Milan-Torino, la moviola: Fabbri severo con le ammonizioni, regolare la rete dei rossoneri

Gabriel Rotar

​Il ​Milan torna alla vittoria in campionato battendo un Torino che non riesce ad uscire dalla crisi, ora i rossoneri sono in piena zona Europa. Ancora una volta per la squadra allenata da Stefano Pioli è risultato decisivo Ante Rebic, autore del gol del definitivo 1-0. 


Partita dominata dal Diavolo, che non è riuscito a raddoppiare nonostante le tante occasioni create nella ripresa. Gara abbastanza tranquilla, ma sono 2 gli episodi che hanno fatto più discutere. 


Michael Fabbri

L'edizione odierna della Gazzetta dello Sport analizza come di consueto l'operato degli arbitri e questa volta è toccato a Fabbri essere giudicato. Aldilà di qualche piccola sbavatura di natura minore, l'arbitro della sezione di Ravenna se la cava abbastanza bene. 
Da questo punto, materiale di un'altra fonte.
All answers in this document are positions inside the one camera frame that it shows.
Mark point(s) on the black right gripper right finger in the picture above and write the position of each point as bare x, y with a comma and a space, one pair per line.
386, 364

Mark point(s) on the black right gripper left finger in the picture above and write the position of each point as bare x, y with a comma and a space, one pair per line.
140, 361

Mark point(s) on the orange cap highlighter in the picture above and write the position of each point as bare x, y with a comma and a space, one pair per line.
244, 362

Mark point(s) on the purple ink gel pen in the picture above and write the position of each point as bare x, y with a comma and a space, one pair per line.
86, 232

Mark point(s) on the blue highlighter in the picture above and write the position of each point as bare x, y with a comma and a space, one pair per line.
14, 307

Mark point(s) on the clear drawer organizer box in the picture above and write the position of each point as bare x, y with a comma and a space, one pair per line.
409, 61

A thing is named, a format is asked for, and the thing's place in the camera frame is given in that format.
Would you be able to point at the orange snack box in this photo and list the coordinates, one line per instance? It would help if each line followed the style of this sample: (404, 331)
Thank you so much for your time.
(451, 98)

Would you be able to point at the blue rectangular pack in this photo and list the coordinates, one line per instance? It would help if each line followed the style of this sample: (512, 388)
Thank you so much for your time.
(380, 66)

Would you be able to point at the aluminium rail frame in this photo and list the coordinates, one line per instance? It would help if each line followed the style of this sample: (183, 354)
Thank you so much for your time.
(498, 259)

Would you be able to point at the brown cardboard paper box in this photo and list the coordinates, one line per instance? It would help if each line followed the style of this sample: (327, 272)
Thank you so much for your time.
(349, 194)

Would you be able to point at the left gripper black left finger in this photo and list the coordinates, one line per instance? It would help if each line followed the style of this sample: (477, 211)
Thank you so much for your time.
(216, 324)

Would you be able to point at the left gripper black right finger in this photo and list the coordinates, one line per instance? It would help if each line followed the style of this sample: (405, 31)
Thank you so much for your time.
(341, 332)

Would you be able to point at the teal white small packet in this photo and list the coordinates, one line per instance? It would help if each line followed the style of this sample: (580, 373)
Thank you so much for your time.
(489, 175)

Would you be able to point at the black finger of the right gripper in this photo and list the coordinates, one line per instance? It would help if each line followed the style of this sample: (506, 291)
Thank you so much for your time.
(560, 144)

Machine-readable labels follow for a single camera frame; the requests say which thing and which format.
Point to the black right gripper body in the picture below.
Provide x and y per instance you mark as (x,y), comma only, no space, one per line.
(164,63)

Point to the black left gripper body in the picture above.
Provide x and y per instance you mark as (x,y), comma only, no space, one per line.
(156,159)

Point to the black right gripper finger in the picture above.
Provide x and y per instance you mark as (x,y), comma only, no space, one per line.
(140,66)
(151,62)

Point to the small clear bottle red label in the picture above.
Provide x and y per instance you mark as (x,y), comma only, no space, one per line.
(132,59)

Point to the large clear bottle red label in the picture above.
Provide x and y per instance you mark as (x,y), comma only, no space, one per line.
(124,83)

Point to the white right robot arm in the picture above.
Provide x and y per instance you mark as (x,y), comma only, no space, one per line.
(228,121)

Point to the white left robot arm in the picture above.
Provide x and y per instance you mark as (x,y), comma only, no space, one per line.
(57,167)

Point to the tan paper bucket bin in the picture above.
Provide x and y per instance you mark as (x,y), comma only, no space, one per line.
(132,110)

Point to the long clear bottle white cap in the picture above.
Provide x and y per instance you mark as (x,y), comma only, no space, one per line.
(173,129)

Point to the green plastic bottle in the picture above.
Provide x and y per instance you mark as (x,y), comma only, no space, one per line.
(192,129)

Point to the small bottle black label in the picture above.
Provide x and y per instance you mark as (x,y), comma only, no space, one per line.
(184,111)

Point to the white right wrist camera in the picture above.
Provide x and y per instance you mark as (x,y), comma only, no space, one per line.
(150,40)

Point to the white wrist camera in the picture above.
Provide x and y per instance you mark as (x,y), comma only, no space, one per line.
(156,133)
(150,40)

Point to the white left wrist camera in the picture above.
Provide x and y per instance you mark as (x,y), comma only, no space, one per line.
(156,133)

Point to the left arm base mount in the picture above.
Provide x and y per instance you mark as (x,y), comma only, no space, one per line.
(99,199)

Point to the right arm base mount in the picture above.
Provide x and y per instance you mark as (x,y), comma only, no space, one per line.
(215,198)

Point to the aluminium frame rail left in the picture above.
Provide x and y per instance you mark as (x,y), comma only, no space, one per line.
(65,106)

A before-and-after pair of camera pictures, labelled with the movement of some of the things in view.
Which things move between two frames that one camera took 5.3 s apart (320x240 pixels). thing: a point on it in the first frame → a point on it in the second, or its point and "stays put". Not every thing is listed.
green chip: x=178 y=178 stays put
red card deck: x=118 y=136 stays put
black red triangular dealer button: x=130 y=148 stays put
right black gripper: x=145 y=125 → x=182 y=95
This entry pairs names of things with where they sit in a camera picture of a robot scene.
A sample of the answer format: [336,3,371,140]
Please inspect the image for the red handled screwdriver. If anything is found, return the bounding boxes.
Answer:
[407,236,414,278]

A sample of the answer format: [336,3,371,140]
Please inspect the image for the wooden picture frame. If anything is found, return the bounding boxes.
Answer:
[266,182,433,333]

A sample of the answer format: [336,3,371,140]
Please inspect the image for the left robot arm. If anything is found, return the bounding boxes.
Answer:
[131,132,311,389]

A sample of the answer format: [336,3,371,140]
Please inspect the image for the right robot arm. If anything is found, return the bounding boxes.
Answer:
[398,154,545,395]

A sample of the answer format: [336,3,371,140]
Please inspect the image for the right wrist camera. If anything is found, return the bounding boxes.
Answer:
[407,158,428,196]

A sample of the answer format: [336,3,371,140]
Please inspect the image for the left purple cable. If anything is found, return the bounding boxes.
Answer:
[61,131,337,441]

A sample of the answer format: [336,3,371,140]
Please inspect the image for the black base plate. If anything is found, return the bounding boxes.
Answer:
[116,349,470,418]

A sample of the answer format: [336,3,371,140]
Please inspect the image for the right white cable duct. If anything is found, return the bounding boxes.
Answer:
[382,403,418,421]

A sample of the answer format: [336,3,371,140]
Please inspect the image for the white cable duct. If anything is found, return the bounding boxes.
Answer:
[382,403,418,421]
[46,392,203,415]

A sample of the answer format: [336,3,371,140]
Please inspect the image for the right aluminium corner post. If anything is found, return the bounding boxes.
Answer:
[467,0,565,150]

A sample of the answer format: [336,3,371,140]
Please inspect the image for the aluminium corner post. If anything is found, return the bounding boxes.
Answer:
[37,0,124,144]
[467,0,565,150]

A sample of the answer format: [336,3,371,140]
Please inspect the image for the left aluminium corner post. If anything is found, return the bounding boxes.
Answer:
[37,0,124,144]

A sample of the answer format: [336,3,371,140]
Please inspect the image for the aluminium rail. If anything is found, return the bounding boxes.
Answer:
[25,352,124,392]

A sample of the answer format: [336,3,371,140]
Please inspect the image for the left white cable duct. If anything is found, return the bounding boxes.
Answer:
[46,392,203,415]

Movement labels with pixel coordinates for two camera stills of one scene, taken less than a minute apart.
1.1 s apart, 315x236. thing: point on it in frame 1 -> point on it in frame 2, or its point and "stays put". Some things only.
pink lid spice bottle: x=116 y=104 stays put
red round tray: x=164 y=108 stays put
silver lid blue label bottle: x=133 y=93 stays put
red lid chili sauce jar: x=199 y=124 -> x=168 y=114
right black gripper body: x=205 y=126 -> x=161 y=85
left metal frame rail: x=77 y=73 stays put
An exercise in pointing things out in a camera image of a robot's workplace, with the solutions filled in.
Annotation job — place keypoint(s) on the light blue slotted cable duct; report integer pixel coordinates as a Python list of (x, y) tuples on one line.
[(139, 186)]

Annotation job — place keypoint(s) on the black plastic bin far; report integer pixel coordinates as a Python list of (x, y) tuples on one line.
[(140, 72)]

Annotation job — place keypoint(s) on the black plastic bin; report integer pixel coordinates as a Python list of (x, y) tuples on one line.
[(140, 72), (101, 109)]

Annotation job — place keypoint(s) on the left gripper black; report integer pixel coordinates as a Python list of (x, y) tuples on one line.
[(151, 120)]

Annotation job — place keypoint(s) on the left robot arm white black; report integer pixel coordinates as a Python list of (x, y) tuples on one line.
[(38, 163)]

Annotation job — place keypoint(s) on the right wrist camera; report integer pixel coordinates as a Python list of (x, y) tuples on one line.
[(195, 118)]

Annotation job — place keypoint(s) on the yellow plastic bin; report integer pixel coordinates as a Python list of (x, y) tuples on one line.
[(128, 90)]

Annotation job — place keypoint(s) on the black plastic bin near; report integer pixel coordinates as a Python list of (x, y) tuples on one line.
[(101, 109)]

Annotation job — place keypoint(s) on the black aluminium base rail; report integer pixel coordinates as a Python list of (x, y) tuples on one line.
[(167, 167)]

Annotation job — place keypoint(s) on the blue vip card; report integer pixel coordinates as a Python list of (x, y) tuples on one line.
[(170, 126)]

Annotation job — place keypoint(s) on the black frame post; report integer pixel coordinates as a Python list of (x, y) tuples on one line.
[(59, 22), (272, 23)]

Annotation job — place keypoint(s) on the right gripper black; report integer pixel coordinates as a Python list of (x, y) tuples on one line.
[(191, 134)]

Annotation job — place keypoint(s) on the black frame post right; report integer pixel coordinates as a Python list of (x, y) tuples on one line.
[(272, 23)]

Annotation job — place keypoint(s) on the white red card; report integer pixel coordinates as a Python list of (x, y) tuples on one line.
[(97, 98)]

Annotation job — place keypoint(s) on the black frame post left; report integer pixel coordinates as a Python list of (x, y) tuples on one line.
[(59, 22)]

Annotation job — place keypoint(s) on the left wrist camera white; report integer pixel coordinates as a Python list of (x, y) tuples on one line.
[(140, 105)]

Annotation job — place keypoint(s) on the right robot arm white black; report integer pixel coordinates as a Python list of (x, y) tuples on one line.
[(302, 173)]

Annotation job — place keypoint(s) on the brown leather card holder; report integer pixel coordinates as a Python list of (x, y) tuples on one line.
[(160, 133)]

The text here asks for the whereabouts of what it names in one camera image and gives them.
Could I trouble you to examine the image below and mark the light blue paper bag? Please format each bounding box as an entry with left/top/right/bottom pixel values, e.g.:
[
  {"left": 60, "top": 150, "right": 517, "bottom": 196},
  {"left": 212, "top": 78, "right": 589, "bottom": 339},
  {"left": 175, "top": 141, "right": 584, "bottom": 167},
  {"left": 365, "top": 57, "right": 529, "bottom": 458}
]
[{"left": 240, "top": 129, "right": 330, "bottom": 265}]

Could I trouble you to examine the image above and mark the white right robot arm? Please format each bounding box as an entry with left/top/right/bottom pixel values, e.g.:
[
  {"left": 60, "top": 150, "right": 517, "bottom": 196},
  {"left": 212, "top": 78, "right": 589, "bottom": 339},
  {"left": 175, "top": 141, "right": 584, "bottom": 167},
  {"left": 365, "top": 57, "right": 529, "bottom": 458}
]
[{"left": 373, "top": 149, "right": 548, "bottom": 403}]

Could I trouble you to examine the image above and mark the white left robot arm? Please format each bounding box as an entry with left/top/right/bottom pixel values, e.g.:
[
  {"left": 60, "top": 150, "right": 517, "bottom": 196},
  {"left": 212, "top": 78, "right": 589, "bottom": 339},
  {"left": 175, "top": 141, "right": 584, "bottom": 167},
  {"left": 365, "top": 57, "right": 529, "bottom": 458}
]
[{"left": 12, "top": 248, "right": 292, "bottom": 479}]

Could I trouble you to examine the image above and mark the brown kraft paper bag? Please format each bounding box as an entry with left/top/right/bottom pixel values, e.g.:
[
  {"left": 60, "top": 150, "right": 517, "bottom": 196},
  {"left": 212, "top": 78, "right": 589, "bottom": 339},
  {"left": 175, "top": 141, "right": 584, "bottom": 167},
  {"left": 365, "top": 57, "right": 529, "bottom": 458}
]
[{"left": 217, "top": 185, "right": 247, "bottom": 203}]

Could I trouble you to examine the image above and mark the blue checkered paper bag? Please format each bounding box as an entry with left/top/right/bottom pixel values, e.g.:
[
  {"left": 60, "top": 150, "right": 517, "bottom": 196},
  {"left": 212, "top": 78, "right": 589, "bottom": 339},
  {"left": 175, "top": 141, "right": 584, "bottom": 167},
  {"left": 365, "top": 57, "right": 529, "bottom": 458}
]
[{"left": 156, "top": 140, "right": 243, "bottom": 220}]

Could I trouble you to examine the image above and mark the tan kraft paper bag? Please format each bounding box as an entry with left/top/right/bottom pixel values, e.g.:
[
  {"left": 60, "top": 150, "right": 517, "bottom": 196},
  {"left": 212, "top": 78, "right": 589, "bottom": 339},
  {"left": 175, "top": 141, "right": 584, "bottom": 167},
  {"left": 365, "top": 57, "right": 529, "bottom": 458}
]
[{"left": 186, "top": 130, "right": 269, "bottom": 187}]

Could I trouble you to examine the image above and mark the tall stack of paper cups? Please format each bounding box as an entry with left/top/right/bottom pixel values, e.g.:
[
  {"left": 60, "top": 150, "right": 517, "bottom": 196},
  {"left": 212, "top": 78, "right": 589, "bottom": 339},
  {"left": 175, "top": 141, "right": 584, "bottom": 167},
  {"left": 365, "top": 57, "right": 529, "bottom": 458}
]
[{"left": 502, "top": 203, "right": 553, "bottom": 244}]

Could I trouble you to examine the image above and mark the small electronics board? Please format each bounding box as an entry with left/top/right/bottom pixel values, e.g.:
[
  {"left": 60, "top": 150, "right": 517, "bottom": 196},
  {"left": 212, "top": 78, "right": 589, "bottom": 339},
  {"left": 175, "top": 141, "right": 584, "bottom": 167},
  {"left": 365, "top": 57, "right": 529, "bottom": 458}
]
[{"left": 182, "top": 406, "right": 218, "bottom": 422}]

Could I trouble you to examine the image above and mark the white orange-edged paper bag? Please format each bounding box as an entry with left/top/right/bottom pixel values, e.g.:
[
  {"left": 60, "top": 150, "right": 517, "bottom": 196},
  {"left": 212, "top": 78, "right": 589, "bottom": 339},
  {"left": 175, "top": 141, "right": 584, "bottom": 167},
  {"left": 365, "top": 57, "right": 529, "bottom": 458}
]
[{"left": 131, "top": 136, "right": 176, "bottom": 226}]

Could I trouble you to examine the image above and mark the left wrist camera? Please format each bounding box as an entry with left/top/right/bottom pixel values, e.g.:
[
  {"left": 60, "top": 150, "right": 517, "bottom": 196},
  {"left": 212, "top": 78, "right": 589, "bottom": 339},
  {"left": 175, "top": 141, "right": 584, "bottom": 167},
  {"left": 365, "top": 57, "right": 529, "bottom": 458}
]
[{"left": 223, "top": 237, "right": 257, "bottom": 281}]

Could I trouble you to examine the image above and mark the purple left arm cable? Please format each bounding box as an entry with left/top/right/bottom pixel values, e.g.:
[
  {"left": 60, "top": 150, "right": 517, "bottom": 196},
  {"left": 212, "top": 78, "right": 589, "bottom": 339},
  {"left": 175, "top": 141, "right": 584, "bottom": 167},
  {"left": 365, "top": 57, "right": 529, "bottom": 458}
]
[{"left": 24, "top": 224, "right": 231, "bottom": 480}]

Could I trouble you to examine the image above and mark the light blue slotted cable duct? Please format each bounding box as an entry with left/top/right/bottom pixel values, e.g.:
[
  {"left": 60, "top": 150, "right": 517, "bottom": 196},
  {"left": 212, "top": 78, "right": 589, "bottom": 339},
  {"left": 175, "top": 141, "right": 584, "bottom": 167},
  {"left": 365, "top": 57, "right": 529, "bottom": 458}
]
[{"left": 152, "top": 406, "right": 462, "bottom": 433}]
La decisone di non concedere rigore su un presunto fallo subito da Kessie verso la fine della partita è corretta: Lukic prende nettamente la palla. Severe sono invece le ammonizioni indirizzate ai danni di Bennacer e Rincon. L'episodio che però fa più parlare è il presunto fallo da cui nasce il gol del Milan. il Torino infatti protesta per un ipotetico fallo di Castillejo (autore dell'assist decisivo) su Berenguer, ma anche qui la decisione di Fabbri sembra essere giusta, poiché il centrocampista granata è già in caduta con la palla ormai persa.